Il y a une continuité génétique entre les populations de l’Eurasie centrale et occidentale

L’étude du reste du patrimoine génétique suggère que les populations actuelles les plus proches du génome de La Braña 1 sont celles de l’Europe du Nord : Suède ou en Finlande. Ces travaux montrent également que La Braña 1 a un ancêtre commun avec les colons du site de Mal’ta près du Lac Baïkal en Sibérie, datant du Paléolitique supérieur. La comparaison a été faite avec le génome d’un enfant datant de 24,000 ans qui a été reconstitué il y a quelques mois.
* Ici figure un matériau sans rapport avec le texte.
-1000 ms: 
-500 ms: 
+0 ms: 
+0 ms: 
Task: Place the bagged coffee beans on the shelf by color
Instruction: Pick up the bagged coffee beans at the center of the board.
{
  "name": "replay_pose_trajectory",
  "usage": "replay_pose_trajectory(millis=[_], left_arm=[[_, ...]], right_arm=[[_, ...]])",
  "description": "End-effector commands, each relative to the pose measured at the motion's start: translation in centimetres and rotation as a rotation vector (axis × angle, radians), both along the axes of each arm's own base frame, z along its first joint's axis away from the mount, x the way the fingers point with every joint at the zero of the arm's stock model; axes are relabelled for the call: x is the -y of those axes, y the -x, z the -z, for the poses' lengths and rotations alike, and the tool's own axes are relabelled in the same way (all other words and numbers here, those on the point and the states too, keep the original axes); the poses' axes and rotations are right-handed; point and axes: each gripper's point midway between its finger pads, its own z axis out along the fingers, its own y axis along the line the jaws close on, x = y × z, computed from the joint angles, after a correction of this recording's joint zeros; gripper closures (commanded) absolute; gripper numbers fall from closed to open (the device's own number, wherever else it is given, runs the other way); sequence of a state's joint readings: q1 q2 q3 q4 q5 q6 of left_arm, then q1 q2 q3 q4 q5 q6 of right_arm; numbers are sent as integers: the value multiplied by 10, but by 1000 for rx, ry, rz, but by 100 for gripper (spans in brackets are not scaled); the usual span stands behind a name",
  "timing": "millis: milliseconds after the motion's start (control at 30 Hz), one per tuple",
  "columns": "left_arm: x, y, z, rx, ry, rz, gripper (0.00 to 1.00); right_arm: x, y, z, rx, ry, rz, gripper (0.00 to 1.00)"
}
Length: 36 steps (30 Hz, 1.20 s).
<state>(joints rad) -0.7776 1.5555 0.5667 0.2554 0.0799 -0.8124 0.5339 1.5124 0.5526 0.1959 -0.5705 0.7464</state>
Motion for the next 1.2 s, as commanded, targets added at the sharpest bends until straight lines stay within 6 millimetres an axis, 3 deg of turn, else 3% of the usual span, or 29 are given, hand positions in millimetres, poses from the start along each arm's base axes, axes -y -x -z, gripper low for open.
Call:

Lalueza-Fox conclut : « ces données montrent bien qu’il y a une continuité génétique entre les populations de l’Eurasie centrale et de l’Eurasie occidentale. En fait ces données vont dans le sens des dernières découvertes archéologiques, il y a de grandes similitudes entre les restes récemment excavés en Europe et Russie, notamment des figures antropomorphes de Mal’ta appelées Vénus Paléolitique.

« L’équipe a maintenant pour objectif l’exploration des gènes de Braña 2, qui était moins bien préservé que le premier, pour continuer d’obtenir des informations sur les caractéristiques génétiques de ces premiers européens. » a déclaré Iñigo Olalde auteur principal de l’étude. Carles Lalueza-Fox confirme «Nous y travaillons très fort. Mais nous n’avons pas pu trouver pour le moment, un échantillon exploitable sur ce fossile. Nous pensons que ce deuxième squelette a été plus exposé à l’eau, ce qui a davantage dégradé son ADN.» Les progrès techniques permettent d’étudier les échantillons très anciens des hommes préhistoriques. L’archéo-génétique va permettre d’aller encore plus loin dans notre compréhension de notre passé.